_What is expected_: Without copying any picture, transcribe exactly the lines of the data below from the one containing "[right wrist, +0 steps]" through the one containing "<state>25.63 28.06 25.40".

_Information shown_:

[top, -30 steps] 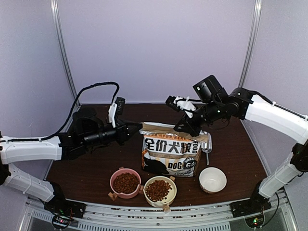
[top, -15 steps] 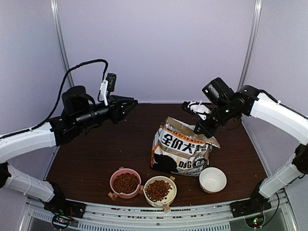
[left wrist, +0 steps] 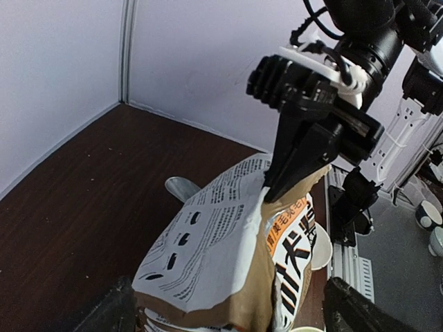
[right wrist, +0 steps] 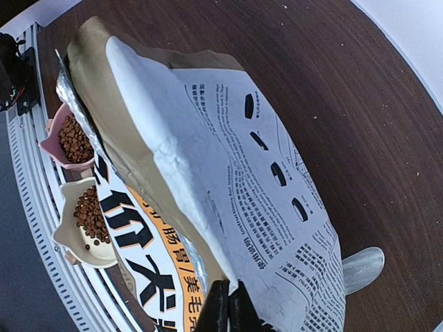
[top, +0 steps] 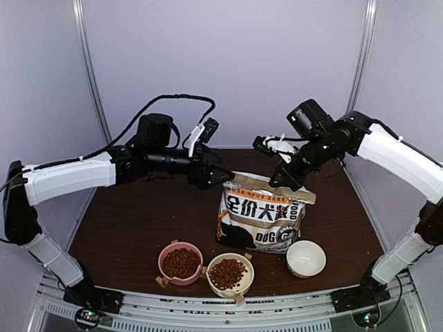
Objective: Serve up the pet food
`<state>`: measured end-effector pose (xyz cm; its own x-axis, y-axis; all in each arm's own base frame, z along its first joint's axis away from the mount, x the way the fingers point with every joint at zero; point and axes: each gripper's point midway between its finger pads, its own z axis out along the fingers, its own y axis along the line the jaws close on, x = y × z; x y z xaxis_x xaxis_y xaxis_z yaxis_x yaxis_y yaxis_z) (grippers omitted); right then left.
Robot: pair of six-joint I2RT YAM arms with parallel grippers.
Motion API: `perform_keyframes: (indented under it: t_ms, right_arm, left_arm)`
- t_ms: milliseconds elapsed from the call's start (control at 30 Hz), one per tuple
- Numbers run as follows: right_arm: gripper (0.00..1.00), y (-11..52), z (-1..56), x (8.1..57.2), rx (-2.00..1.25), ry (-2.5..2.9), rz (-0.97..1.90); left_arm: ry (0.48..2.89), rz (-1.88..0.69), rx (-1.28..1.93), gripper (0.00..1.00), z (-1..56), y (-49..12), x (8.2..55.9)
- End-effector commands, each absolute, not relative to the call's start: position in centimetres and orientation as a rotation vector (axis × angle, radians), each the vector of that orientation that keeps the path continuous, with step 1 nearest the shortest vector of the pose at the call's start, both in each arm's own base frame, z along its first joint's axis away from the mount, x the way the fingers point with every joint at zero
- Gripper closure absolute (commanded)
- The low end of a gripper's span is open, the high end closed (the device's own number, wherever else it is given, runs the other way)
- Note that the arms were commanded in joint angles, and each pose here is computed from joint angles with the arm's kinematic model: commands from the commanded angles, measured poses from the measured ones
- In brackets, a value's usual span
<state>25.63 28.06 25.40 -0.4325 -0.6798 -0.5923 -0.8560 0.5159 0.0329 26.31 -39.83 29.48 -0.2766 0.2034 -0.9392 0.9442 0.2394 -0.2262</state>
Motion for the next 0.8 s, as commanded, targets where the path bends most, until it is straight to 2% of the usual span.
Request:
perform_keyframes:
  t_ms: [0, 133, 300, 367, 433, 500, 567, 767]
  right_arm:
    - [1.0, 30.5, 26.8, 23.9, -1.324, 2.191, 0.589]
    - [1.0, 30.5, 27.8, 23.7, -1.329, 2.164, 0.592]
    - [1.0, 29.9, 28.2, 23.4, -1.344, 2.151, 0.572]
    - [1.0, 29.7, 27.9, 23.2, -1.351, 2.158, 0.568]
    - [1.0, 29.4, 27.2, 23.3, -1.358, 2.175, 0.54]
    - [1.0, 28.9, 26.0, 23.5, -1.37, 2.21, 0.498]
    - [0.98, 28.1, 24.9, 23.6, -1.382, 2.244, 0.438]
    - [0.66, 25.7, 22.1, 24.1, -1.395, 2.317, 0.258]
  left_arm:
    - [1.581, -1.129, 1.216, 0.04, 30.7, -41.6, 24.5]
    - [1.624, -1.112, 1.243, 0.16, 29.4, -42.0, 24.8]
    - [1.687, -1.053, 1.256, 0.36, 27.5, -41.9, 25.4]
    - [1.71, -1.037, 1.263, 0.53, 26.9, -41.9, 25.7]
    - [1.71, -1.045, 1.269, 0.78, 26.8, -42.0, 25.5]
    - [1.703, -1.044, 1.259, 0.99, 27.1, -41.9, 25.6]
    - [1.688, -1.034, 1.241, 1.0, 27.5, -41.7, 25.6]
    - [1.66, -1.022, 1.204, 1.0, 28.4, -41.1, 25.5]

_The completed task_:
[right wrist, +0 steps] 
[top, +0 steps] 
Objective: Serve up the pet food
`<state>`: measured end-effector pose (xyz cm; its own x-axis, y-axis; all in each arm's own base frame, z along its first joint's axis away from the mount, x the way the fingers point with every joint at zero; point and axes: each gripper's point midway between its finger pads, its own z axis out along the fingers, its own y axis along the line the jaws close on, x = y × z; x y z xaxis_x xaxis_y xaxis_z yaxis_x yaxis_y yaxis_z) (grippers omitted); right then left.
Robot: pair of six-joint I2RT YAM arms with parallel grippers.
Motion API: `perform_keyframes: (indented under it: t_ms, right_arm, left_arm)`
- t_ms: milliseconds elapsed from the call's start (control at 30 Hz), one per tuple
- Numbers run as follows: right_arm: gripper (0.00..1.00), y (-11..52), z (-1..56), x (8.1..57.2), rx (-2.00..1.25), ry (-2.5..2.9), rz (-0.97..1.90); left_arm: ry (0.48..2.89), rz (-1.88..0.69), rx (-1.28..1.93), gripper (0.00..1.00), z (-1..56), y (-49..12), x (8.2..55.9)
- End-effector commands, each absolute, not relative to the call's start: position in centimetres and orientation as a rotation vector (axis × angle, radians), each the vector of that orientation that keeps the path continuous, with step 1 nearest the shortest vector of the pose at the call's start, both in each arm's own base frame, z along its first joint's axis away from the mount, x the way the fingers point with every joint at zero
- Gripper closure absolute (commanded)
- The low end of a gripper's span is open, the high end closed (the device's own number, wherever else it is given, runs the other way)
- Note that the arms were commanded in joint angles, and each pose here is computed from joint angles with the arm's kinematic model: commands from the commanded angles, measured poses from the measured ones
- In brackets, a value's usual span
<state>25.63 28.06 25.40 -0.4325 -0.6798 -0.5923 -0.8560 0.5159 0.0329 26.31 -39.83 29.48 -0.2766 0.2034 -0.9392 0.9442 0.2394 -0.2262</state>

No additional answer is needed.